Work to complete
There is one span to output from the data below: the lines starting at the line with "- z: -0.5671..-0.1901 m" and ending at the line with "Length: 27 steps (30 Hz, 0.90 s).". Output it exactly, ends included, nothing more.
Material to process: Begin
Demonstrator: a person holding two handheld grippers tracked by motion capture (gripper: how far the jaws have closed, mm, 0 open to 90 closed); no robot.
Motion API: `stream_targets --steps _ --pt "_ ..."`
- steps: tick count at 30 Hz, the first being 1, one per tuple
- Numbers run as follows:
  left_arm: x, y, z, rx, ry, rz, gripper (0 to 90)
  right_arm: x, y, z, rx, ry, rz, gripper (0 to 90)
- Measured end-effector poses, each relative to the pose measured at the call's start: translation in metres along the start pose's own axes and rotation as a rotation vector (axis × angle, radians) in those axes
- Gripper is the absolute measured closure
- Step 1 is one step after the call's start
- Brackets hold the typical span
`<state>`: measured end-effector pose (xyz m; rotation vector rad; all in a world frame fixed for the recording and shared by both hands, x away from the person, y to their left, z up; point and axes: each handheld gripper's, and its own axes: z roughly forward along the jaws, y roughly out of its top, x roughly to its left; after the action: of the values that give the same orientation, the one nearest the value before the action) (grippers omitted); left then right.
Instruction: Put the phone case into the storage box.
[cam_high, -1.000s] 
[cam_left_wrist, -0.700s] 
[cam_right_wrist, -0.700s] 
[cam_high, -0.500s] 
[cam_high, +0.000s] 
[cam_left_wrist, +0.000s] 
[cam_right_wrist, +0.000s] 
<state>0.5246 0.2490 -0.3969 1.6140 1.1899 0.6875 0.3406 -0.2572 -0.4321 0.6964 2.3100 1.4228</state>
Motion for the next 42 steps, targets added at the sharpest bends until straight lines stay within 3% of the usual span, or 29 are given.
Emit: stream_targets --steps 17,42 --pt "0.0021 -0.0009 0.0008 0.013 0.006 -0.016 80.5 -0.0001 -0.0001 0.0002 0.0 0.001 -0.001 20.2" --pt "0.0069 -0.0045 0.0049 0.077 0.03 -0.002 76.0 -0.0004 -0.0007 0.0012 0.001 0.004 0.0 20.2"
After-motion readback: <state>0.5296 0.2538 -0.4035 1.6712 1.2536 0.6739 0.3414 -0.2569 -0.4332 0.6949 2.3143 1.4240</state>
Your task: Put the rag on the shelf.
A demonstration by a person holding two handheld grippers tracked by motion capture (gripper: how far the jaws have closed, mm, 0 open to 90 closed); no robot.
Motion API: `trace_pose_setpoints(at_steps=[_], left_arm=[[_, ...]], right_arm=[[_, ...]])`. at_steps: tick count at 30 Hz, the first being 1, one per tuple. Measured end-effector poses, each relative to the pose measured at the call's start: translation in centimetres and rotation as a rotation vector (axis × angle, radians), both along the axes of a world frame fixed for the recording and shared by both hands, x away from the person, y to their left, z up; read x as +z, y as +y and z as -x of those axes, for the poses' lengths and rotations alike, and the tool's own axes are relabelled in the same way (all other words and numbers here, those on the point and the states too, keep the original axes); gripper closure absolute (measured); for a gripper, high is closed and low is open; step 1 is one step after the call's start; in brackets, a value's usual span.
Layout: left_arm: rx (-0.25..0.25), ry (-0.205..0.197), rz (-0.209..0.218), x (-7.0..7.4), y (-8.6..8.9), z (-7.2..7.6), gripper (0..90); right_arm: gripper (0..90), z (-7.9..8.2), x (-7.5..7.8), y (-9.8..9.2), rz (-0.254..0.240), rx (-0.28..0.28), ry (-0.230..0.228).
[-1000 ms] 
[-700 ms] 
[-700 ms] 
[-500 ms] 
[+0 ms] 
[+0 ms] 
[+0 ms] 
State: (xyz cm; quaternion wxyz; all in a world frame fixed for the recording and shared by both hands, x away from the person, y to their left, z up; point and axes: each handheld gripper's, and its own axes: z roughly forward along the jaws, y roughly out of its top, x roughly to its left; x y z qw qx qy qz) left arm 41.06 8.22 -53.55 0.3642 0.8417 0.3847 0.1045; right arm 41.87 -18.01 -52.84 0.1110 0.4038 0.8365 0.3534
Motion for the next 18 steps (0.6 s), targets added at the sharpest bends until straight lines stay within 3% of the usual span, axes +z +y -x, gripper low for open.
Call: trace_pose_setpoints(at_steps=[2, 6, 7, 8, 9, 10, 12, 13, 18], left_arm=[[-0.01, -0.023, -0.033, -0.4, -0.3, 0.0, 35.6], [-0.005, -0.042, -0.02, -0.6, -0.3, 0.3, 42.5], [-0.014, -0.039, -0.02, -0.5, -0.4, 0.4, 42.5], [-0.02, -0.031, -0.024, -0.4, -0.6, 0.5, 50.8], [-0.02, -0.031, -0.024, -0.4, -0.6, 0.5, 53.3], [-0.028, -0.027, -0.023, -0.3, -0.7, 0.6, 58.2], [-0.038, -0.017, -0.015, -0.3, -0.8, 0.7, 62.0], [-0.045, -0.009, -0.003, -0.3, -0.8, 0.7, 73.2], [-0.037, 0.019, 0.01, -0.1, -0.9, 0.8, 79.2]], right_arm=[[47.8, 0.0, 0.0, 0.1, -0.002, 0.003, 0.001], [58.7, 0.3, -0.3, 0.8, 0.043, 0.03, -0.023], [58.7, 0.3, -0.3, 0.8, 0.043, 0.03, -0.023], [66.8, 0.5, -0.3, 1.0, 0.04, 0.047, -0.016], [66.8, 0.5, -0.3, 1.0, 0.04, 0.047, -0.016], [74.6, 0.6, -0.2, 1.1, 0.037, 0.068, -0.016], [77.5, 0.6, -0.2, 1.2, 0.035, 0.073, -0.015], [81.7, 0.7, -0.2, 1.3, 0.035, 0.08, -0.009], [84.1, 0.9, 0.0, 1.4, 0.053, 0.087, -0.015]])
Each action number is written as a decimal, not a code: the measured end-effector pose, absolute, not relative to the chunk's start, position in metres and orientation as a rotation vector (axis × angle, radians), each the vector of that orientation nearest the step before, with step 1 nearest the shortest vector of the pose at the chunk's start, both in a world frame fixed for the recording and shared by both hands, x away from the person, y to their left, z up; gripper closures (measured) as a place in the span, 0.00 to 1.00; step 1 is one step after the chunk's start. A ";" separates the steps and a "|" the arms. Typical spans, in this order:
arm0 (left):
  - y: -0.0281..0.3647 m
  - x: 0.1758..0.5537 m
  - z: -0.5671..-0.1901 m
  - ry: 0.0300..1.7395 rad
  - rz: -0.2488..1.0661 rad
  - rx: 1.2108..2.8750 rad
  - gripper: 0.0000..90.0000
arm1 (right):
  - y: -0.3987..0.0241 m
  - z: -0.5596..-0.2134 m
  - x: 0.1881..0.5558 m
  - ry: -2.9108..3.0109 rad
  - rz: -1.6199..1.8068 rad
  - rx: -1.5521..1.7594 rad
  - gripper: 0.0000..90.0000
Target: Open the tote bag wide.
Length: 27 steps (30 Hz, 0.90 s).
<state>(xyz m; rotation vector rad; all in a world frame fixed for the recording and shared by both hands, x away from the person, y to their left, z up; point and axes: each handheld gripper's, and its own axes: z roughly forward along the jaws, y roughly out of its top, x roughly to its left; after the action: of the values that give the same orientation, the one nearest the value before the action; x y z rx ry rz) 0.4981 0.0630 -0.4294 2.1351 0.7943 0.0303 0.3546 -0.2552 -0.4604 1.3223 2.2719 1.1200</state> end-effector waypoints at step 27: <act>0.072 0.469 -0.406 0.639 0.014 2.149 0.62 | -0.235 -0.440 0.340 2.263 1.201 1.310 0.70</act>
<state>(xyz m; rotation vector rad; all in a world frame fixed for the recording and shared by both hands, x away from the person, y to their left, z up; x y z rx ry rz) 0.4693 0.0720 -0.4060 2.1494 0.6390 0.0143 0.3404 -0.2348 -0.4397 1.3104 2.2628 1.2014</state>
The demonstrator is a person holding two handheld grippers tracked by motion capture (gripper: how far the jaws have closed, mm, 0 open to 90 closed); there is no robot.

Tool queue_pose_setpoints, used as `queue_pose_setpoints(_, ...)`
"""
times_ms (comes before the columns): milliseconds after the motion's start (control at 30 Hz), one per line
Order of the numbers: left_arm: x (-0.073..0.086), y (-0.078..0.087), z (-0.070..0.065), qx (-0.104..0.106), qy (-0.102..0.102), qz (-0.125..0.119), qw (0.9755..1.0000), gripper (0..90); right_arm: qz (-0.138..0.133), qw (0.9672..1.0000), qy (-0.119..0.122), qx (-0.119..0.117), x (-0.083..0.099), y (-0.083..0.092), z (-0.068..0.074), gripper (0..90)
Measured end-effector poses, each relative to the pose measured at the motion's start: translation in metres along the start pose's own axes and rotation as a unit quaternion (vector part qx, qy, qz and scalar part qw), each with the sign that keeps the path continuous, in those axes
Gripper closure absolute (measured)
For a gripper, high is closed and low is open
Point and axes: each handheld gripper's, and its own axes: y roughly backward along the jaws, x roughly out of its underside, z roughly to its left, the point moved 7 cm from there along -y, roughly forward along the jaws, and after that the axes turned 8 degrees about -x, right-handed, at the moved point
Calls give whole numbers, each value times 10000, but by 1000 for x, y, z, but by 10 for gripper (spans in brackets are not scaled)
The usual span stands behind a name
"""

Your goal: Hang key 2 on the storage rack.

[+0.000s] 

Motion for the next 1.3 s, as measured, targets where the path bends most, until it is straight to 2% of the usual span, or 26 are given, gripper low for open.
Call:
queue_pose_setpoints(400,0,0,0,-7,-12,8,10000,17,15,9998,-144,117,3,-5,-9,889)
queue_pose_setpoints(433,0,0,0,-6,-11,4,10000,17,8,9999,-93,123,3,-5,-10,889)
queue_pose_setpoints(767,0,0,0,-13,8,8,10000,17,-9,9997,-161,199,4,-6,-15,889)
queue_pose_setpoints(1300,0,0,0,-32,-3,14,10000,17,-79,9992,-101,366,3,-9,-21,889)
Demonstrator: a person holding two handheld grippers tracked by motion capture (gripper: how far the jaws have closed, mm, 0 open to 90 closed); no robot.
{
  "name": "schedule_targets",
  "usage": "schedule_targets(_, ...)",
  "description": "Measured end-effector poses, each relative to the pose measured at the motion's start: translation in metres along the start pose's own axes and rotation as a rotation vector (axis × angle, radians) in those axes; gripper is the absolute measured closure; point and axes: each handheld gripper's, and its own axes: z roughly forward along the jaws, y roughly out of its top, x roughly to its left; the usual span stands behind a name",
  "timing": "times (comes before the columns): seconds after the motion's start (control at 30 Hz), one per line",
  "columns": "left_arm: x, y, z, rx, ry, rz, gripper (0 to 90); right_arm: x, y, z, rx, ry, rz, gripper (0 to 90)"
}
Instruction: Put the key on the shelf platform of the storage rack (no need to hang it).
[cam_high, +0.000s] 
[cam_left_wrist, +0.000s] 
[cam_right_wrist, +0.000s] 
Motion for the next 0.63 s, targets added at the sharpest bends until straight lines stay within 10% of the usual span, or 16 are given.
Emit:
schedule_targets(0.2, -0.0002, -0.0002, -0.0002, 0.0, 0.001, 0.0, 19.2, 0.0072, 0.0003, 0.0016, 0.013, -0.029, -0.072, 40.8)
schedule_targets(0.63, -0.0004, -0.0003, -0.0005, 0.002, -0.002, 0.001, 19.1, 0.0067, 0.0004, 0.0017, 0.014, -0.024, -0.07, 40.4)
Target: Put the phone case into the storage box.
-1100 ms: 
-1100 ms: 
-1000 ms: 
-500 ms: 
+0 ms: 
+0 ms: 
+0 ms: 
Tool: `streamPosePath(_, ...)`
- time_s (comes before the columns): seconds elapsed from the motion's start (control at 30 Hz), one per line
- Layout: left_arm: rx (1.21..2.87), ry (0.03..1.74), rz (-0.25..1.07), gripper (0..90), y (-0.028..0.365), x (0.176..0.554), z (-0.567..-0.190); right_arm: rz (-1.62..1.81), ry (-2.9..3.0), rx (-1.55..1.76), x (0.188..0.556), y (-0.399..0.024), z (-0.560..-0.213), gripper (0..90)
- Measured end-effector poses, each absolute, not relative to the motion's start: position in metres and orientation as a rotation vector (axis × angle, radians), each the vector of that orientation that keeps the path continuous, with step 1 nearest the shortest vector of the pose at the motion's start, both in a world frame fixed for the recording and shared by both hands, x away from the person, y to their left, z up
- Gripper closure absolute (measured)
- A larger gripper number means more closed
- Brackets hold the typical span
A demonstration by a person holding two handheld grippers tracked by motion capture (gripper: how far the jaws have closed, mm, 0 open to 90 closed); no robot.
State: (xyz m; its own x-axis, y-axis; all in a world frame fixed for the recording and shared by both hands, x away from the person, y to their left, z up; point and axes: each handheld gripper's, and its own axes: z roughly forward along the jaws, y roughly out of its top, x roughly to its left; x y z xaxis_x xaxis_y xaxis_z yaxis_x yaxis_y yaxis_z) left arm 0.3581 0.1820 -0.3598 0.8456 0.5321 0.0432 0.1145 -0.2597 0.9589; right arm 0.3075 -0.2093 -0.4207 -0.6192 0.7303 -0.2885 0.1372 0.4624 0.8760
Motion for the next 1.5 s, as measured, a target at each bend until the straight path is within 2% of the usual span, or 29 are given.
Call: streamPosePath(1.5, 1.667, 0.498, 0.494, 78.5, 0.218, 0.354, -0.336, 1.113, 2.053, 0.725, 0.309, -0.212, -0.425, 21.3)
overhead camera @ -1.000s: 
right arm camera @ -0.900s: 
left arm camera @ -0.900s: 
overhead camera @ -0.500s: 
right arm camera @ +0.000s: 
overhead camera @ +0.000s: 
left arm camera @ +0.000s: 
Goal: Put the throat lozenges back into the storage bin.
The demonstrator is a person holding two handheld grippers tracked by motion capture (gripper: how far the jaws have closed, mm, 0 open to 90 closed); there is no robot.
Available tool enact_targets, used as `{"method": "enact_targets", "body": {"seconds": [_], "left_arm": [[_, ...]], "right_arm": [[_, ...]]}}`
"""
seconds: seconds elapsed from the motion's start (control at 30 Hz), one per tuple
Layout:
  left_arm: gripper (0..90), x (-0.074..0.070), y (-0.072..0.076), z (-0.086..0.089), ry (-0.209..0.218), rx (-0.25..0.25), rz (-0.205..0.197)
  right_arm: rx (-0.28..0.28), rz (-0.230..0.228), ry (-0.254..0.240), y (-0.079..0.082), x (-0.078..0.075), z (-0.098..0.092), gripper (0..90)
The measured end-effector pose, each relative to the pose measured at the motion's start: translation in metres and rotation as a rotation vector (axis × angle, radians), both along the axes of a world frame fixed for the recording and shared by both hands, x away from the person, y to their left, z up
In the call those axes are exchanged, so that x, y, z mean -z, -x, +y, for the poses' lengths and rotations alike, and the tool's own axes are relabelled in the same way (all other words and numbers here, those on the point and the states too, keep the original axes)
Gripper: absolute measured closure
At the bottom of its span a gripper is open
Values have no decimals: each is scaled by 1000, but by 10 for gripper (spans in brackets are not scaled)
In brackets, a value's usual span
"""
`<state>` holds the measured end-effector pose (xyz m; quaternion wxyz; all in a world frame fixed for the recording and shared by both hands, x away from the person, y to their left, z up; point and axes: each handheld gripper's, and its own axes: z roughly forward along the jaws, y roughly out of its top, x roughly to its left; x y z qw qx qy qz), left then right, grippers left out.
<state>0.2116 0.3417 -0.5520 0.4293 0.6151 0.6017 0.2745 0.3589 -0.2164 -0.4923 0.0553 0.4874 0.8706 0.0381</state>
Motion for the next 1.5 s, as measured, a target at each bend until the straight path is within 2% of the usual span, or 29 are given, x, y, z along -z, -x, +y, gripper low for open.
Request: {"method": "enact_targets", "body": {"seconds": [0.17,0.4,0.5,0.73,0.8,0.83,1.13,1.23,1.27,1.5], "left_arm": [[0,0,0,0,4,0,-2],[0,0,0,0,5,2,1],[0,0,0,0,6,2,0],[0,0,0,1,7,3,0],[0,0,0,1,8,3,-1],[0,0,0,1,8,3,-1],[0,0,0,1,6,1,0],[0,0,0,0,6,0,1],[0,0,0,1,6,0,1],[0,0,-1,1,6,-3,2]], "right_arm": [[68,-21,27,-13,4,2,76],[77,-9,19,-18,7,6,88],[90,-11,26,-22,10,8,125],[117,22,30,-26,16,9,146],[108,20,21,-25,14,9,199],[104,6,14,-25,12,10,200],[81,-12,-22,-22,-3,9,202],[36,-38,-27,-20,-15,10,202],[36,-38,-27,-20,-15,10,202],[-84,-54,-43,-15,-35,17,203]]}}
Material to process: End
Solution for this problem
  - z: -0.5671..-0.1901 m
  - ry: 0.0300..1.7395 rad
  - rz: -0.2488..1.0661 rad
  - rx: 1.2108..2.8750 rad
  - gripper: 0.0000..90.0000
arm1 (right):
  - y: -0.3987..0.0241 m
  - z: -0.5596..-0.2134 m
  - x: 0.1881..0.5558 m
  - ry: -2.9108..3.0109 rad
  - rz: -1.6199..1.8068 rad
  - rx: -1.5521..1.7594 rad
  - gripper: 0.0000..90.0000
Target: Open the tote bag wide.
Length: 27 steps (30 Hz, 0.90 s).

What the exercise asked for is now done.